Sur l’ensemble de l’année universitaire 2021-2022, des sessions de formation sont prévues à  l’échelle nationale, financées par le ministère de l’Enseignement supérieur, de la Recherche et de l’Innovation

Promis bien avant les révélations de CentraleSupélec, le Plan national de lutte contre les violences sexuelles et sexistes dans l’enseignement supérieur et la recherche de la ministre de l’Enseignement supérieur, de la Recherche et de l’Innovation, Frédérique Vidal a été rendu public le 15 octobre. Il était temps. L’onde de choc des révélations de l’ampleur des violences sexuelles et sexistes (VSS) commises par les étudiants de CentraleSupélec a provoqué une nouvelle prise de conscience de la réalité des VSS. Dans l’enseignement supérieur et au-delà. L’article publié le 7 octobre par Le Monde était ainsi le plus lu du site et le 20 h de TF1 lui consacrait même un sujet. Si l’ampleur des révélations est sans commune mesure avec ce qu’on avait déjà connu, elle n’en est pas moins la suite d’une longue risque de manquements qui touchent tout l’enseignement supérieur mais dont la prévalence semble accentuée à mesure que les filières sont sélectives. Les caractéristiques sont partout les mêmes : entre soi dans des résidences universitaires, poids des associations, omerta et, dans le cas de la plupart des école d’ingénieurs, une disproportion flagrante entre le nombre des étudiants hommes et femmes. Beaucoup de mesures sont prises partout mais, leur efficacité étant pour le moins contestable, il importe d’aller plus loin.

CentraleSupélec : ce qu’on en sait. 20 femmes et 8 hommes ont déclaré avoir subi lors de l’année écoulée un viol. 46 femmes et 25 hommes ont déclaré avoir subi lors de l’année écoulée une agression sexuelle (« un contact physique avec une partie sexuelle – fesse, sexe, seins, bouche, entre les cuisses – commis par violence, contrainte, menace ou surprise »). 51 femmes et 23 hommes ont déclaré avoir été victime lors de l’année écoulée de harcèlement sexuel. Les chiffres de l’enquête anonyme menée, à la demande de la direction de CentraleSupélec, à la fin de l’année académique 2020/2021 par l’association étudiante de l’école Çapèse, résonnent aujourd’hui dans tout l’enseignement supérieur.

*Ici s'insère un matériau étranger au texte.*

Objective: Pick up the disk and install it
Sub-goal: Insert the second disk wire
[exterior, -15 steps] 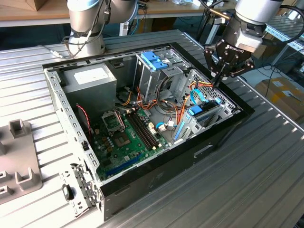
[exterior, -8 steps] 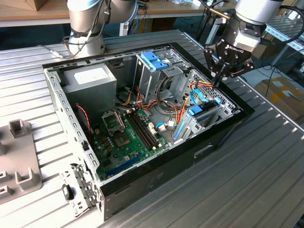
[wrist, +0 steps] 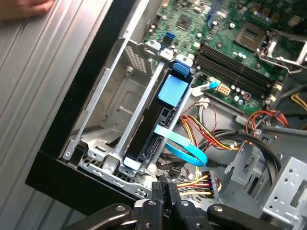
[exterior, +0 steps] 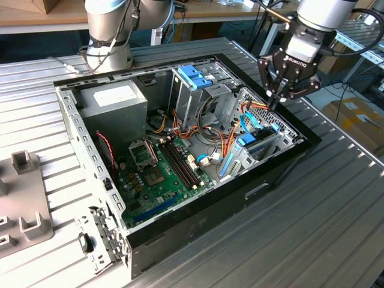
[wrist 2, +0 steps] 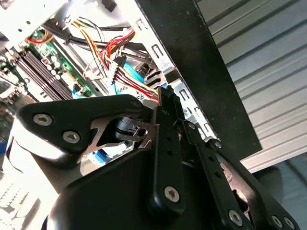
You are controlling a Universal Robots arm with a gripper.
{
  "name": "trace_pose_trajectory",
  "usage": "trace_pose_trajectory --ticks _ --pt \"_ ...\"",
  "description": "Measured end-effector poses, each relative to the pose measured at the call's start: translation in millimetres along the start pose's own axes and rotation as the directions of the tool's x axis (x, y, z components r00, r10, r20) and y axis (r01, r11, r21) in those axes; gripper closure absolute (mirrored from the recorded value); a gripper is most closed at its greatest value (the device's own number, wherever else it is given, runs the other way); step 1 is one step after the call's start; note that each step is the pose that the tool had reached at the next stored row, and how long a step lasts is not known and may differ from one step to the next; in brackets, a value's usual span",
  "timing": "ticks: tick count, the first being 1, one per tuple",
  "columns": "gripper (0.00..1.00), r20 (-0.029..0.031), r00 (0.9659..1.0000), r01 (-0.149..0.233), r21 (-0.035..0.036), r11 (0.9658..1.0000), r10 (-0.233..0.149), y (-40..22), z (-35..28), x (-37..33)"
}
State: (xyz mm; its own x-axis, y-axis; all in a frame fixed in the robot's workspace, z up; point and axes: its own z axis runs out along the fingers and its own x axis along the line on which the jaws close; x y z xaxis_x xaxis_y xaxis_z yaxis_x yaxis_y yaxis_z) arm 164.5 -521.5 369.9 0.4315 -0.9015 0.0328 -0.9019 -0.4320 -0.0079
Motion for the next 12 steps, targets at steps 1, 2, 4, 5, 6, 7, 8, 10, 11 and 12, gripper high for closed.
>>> trace_pose_trajectory --ticks 1,2,4,5,6,7,8,10,11,12 --pt "0.84 -0.0003 0.9997 -0.023 -0.0008 0.9997 0.023 0.0 0.0 0.0" --pt "0.84 -0.0004 0.9992 -0.040 -0.0013 0.9992 0.040 0.0 0.0 0.0" --pt "0.84 -0.0008 0.9966 -0.082 -0.0026 0.9966 0.082 0.0 0.0 0.0" --pt "0.84 -0.0009 0.9958 -0.091 -0.0029 0.9958 0.091 0.0 0.0 0.0" --pt "0.84 -0.0010 0.9957 -0.092 -0.0030 0.9957 0.092 0.0 0.0 0.0" --pt "0.84 -0.0009 0.9957 -0.092 -0.0030 0.9957 0.092 0.0 0.0 0.0" --pt "0.84 -0.0009 0.9957 -0.092 -0.0030 0.9957 0.092 0.0 0.0 0.0" --pt "0.84 -0.0009 0.9957 -0.093 -0.0030 0.9957 0.093 0.0 0.0 0.0" --pt "0.84 -0.0009 0.9954 -0.096 -0.0031 0.9954 0.096 0.0 0.0 0.0" --pt "0.84 -0.0010 0.9948 -0.102 -0.0033 0.9948 0.102 0.0 0.0 0.0"
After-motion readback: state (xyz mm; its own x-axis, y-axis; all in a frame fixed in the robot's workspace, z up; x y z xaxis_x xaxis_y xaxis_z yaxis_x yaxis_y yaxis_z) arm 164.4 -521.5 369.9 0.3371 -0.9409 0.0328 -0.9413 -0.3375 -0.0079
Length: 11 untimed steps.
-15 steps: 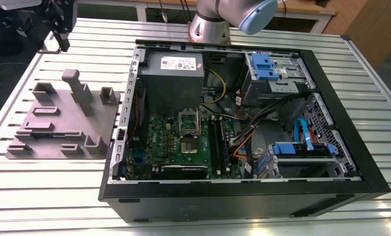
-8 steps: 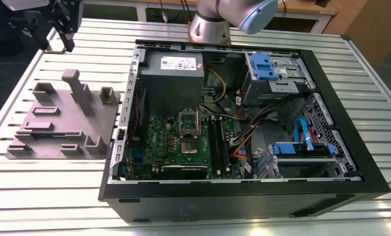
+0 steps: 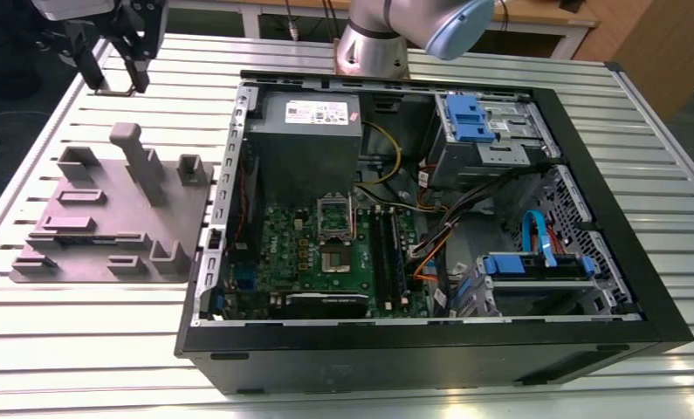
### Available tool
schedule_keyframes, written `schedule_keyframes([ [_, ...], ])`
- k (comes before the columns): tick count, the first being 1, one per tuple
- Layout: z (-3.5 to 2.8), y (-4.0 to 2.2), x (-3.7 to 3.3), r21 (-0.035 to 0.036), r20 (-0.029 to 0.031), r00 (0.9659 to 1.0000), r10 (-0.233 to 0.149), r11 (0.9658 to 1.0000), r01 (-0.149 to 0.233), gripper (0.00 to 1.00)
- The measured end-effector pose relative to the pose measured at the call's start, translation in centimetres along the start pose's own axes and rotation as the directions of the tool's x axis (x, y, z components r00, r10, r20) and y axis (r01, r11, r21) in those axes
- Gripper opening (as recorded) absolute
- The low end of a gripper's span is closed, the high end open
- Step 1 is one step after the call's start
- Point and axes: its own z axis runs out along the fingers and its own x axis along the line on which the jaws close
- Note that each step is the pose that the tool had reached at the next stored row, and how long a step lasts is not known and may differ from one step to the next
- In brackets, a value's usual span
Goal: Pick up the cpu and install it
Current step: 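Pick up the cpu and move it towards the insertion slot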
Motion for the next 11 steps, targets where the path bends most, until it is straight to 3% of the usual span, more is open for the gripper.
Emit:
schedule_keyframes([
  [7, -0.02, 0.04, -1.6, 0.0, 0.0001, 1.0, 0.0, 1.0, 0.0, 0.47],
  [11, -0.02, 0.05, -1.77, 0.0, 0.0001, 1.0, 0.0, 1.0, 0.0, 0.47],
])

Face à la « gravité des faits » déclarés par les participants à cette enquête inédite, le directeur de l’école, Romain Soubeyran, a décidé d’alerter dans un courrier la Procureure de la République d’Évry. « Les résultats de cette enquête nous ont sidéré Si nous sommes engagés de longue date dans la lutte contre les violences sexistes et sexuelles, nous étions loin d’en prendre l’exacte mesure. Nous n’avons reçu aucun signalement et pensions que l’action de notre cellule contre les VSS et des associations étudiantes engagées sur ces questions était suffisante. Cette action est essentielle mais cette enquête nous démontre qu’elle n’est pas suffisante », déplore Romain Soubeyran, directeur de l’école. Le 7 octobre, une enquête préliminaire a été ouverte pour « harcèlement sexuel», «agressions sexuelles» et «viols» et confiée à la brigade de recherches de la gendarmerie de Palaiseau.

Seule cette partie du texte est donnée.